Data Engineer Resume
OH
SUMMARY
- 5+ years of IT industry experience related to Data Engineering, Data science and Full Stack Development.
- Experienced in working with Google Cloud Platform, Hadoop distributions like Cloudera and Hortonworks
- Hands on experience on major components in Hadoop ecosystem like HDFS, Hive, Spark, Sqoop, Oozie and Yarn.
- Experienced in importing, exporting data from RDBMS into HDFS / Hive and .
- Good working knowledge on creating / maintaining Hive tables, partitions, bucketing and also written Spark SQL for data analysis and processing to meet business requirements.

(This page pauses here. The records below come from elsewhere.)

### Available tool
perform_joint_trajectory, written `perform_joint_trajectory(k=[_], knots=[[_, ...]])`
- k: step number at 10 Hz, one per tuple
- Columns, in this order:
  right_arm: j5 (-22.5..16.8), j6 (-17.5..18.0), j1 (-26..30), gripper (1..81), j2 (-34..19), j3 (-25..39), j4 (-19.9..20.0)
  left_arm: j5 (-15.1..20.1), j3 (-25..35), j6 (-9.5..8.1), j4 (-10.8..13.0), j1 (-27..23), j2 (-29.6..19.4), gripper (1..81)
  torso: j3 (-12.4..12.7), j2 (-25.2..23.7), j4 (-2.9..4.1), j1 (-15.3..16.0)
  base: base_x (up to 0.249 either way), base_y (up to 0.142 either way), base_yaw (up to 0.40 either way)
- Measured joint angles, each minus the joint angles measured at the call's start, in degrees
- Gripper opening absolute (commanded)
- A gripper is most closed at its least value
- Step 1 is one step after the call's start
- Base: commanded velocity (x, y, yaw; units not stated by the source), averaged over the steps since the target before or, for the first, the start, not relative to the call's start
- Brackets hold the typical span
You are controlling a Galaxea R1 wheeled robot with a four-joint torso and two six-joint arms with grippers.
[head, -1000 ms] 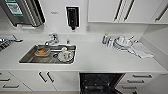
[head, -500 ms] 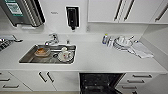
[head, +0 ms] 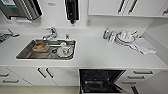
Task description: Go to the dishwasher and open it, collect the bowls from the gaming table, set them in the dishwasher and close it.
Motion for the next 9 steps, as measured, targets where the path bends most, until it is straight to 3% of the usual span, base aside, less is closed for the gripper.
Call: perform_joint_trajectory(k=[3,7,9], knots=[[0.44,0.01,0.52,1.0,0.02,0.13,0.02,12.0,4.0,-0.06,-2.38,-9.17,2.34,1.0,-3.24,0.04,0.0,0.02,0.0,0.0,0.0],[0.6,0.01,0.89,1.0,0.05,0.26,0.11,24.98,7.17,-1.5,-5.96,-20.81,9.28,1.0,-3.37,0.09,0.0,0.07,0.0,0.0,0.0],[0.62,0.04,0.89,1.0,0.22,0.28,0.11,29.78,7.94,-2.82,-7.17,-23.32,14.08,1.0,-3.39,0.11,0.0,0.07,0.0,0.0,0.0]])
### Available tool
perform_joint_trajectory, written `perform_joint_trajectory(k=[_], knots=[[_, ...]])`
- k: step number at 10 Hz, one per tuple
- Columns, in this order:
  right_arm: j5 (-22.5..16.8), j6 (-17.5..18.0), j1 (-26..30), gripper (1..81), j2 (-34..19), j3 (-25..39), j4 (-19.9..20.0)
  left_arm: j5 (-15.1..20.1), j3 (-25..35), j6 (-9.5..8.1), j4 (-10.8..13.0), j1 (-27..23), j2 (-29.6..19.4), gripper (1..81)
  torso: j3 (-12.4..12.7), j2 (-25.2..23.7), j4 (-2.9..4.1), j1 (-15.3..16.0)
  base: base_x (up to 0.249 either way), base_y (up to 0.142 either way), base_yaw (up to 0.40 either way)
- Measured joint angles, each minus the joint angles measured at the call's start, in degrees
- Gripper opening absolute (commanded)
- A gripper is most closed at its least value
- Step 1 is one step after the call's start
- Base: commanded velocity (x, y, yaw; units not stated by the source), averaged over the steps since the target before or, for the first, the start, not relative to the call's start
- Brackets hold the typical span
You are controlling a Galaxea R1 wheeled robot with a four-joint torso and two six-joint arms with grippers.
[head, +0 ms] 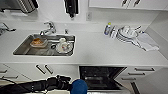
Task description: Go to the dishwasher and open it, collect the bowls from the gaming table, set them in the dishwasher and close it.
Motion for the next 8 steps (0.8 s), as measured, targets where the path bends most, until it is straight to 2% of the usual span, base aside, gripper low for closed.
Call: perform_joint_trajectory(k=[3,5,6,8], knots=[[0.01,0.0,0.02,1.0,0.32,0.0,0.02,3.99,-0.02,-1.88,-0.3,-3.13,6.92,1.0,0.0,0.0,0.0,0.0,0.0,0.0,0.0],[0.0,0.0,0.02,1.0,0.4,0.0,0.02,4.4,-0.11,-4.72,1.12,-3.79,12.09,1.0,0.0,0.02,0.0,0.02,0.0,0.0,0.0],[0.0,-0.02,0.0,1.0,0.4,0.0,0.02,4.35,-0.26,-7.55,3.44,-3.79,14.47,1.0,-0.02,0.02,0.0,0.02,0.0,0.0,0.0],[0.09,0.02,0.0,1.0,0.4,0.0,0.02,3.28,-1.71,-11.96,8.55,-3.8,18.47,1.0,-0.02,0.02,0.0,0.02,0.0,0.0,0.0]])
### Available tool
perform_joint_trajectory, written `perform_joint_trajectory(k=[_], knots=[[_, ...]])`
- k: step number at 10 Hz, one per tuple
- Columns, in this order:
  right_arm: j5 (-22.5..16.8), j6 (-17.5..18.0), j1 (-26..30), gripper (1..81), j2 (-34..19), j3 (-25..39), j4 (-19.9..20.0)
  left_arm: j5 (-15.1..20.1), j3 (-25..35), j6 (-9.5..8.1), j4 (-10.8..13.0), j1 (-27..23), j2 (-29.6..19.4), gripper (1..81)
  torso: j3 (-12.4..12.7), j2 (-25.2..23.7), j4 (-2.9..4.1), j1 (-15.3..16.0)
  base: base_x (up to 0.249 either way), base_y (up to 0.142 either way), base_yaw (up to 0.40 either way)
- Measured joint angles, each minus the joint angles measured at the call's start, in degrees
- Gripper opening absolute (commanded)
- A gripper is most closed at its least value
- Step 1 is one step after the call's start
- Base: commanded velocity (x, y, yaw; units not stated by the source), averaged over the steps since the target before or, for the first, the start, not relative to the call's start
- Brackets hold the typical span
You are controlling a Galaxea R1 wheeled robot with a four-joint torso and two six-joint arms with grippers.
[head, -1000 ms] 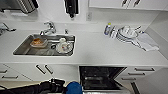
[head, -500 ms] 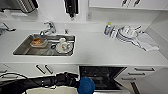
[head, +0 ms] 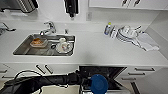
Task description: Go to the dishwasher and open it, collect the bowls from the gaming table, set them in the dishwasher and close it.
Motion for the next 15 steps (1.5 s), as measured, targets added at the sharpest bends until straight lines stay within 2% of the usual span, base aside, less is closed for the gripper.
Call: perform_joint_trajectory(k=[1,3,4,5,10,12,14,15], knots=[[0.28,0.02,0.0,1.0,0.01,0.0,0.0,-0.94,-1.24,-1.24,1.77,0.0,1.85,1.0,0.0,0.0,0.0,0.02,0.0,0.0,0.0],[0.33,0.02,-0.04,1.0,-0.02,0.0,0.0,-2.97,-4.34,-2.12,3.66,0.01,5.46,1.0,0.0,0.0,0.0,0.02,0.0,0.0,0.0],[0.37,0.04,-0.15,1.0,-0.11,0.05,0.0,-3.36,-5.77,-2.57,4.16,0.09,6.61,81.1,0.0,0.0,0.0,0.02,0.0,0.0,0.0],[0.34,0.04,-0.33,1.0,-0.24,0.09,0.02,-3.89,-6.68,-3.15,4.46,0.17,7.24,81.1,0.0,0.0,0.0,0.02,0.0,0.0,0.0],[1.41,0.06,-0.5,1.0,-0.3,0.09,0.05,-4.52,-6.79,-2.97,4.72,1.74,6.29,81.1,-0.02,0.0,0.0,0.02,0.0,0.0,0.0],[4.19,0.06,-0.91,1.0,-0.94,0.68,0.06,-4.78,-6.56,-2.46,5.24,3.67,2.56,81.1,-0.02,0.0,0.0,0.02,0.0,0.0,0.0],[6.53,0.09,-1.08,1.0,-3.33,2.51,0.06,-5.81,-6.24,-1.46,6.72,9.3,-3.01,81.1,-0.02,0.0,0.0,0.02,0.0,0.0,0.0],[8.02,0.09,-1.08,1.0,-5.73,5.32,0.06,-7.51,-5.68,-1.27,8.33,12.76,-5.99,81.1,-0.02,0.0,0.0,0.02,0.0,0.0,0.0]])
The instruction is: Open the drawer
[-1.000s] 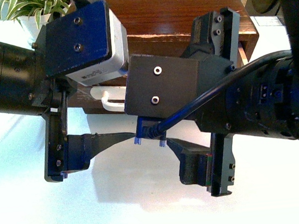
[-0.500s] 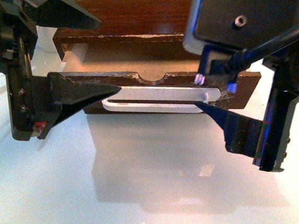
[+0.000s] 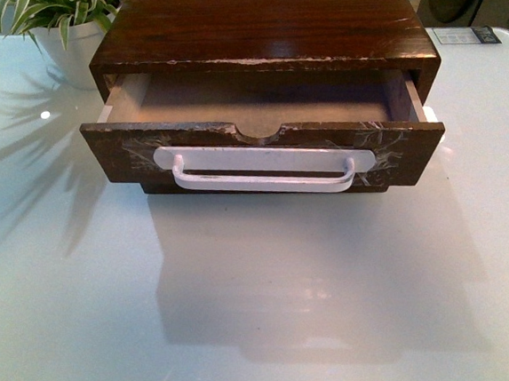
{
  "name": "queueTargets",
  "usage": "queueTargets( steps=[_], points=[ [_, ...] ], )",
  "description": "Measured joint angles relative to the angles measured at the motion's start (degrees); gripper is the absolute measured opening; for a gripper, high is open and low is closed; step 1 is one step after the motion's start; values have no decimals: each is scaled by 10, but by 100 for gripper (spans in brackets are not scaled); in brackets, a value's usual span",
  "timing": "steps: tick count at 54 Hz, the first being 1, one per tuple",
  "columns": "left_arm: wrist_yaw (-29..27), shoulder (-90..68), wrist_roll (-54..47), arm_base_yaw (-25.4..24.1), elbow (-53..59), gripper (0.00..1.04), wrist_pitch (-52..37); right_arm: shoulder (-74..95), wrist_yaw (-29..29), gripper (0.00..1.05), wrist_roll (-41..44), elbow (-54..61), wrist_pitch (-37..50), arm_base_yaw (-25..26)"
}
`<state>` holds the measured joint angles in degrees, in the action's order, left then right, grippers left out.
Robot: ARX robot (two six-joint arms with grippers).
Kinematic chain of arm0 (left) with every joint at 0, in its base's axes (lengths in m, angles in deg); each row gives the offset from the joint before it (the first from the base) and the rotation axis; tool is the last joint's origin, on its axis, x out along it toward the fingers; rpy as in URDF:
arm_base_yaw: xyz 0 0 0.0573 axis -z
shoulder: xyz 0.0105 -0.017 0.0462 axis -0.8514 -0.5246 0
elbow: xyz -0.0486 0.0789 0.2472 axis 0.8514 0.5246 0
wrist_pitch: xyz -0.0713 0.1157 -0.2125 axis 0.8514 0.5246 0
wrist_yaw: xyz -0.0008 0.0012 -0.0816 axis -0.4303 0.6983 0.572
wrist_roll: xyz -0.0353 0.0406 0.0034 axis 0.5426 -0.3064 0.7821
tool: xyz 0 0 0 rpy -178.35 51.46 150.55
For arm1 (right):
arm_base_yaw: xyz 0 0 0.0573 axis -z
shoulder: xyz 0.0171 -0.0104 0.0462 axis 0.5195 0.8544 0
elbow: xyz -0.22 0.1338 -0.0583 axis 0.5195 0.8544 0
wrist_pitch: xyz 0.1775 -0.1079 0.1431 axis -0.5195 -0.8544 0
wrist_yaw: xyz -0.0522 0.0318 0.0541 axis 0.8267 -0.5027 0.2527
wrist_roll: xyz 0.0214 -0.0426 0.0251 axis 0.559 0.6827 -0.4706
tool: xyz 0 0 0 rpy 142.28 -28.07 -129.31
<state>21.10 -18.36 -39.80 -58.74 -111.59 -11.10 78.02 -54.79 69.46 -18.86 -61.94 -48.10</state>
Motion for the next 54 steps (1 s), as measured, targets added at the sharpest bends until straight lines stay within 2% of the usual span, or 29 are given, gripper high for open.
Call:
queueTargets(
  steps=[15, 20, 25, 28, 30, 33, 37, 39, 43, 46, 49, 54],
  points=[
    [-13, 119, 193, -86, 26, 96, -5, -121, 78, 95, -125, 28, -26, 7],
    [-9, 153, 239, -113, 40, 96, 2, -138, 81, 80, -222, 76, 83, 17],
    [-18, 190, 267, -137, 61, 95, 3, -165, 64, 64, -285, 116, 110, 37],
    [-176, 234, 230, -131, 121, 81, -78, -194, 47, 49, -313, 145, 110, 56],
    [-234, 269, 214, -128, 159, 72, -95, -207, 38, 40, -319, 156, 109, 65],
    [-271, 317, 200, -117, 213, 58, -103, -230, 26, 26, -326, 174, 103, 78],
    [-284, 346, 193, -102, 250, 44, -110, -252, 16, 14, -328, 187, 96, 89],
    [-292, 359, 191, -93, 270, 35, -112, -268, 7, 3, -330, 196, 89, 97],
    [-310, 392, 189, -76, 307, 15, -113, -297, -5, 2, -331, 212, 74, 109],
    [-318, 414, 188, -68, 325, 3, -113, -322, -55, 2, -332, 222, 59, 147],
    [-327, 436, 187, -58, 343, 2, -110, -344, -56, 2, -332, 229, 45, 164],
    [-343, 469, 187, -42, 365, 2, -99, -373, -60, 2, -332, 238, 26, 165]
  ],
)
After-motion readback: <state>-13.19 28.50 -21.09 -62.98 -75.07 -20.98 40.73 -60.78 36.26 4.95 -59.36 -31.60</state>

- Experienced working in Python Full Stack with Flask Framework.
- Develop and monitor IBM DataStage Jobs using various Processing and Debug Stages.
- Experienced in creating data quality rules in Ataccamma to ensure ETL process in IBM Data Stage.
- Deploy, test python flask application in Azure DevOps.
- Developed terraform code to create G - Cloud bucket objects/ Big Query tables.
- Hands on experience in working with machine learning algorithms such as logistic regression, random forest, linear regression, and K-means.
- Highly skilled in using visualization tools like Tableau, R and Spotfire.
- Highly motivated with a strong sense of achievement and the willingness to learn and adapt to new technologies
- Strong team player;Ability to quickly triage and troubleshoot complex problems.
TECHNICAL SKILLS
Big Data Stacks: Hadoop stack (Hive, Spark Yarn, Sqoop, Oozie), NoSQL(Cassandra HBase)
Languages: C, C++, Java, Python, JS, HTML, XML, PHP, R, Matlab, SQL
Cloud Platforms: Azure DevOps and Google Cloud-Storage, Pubsub, BigQuery
Operating Systems: Windows, UNIX / Linux
Database: MySql, Oracle 9i/10g, SQL Server 2009, MariaDB, IBM DB2
ETL Tools: IBM DataStage 11.5
Data Quality Tool: Ataccama 12.5
Data Design / Modeling Tools: Erwin, MS Visio
Data Science Tools: KNIME, Alteryx, Jupyter
Visualization Tools: R, Tableau, Spotfire
PROFESSIONAL EXPERIENCE
Data Engineer
Confidential, OH
Responsibilities:
- Gather Business Requirements, create Documentation, and analyze Data in IBM DB2.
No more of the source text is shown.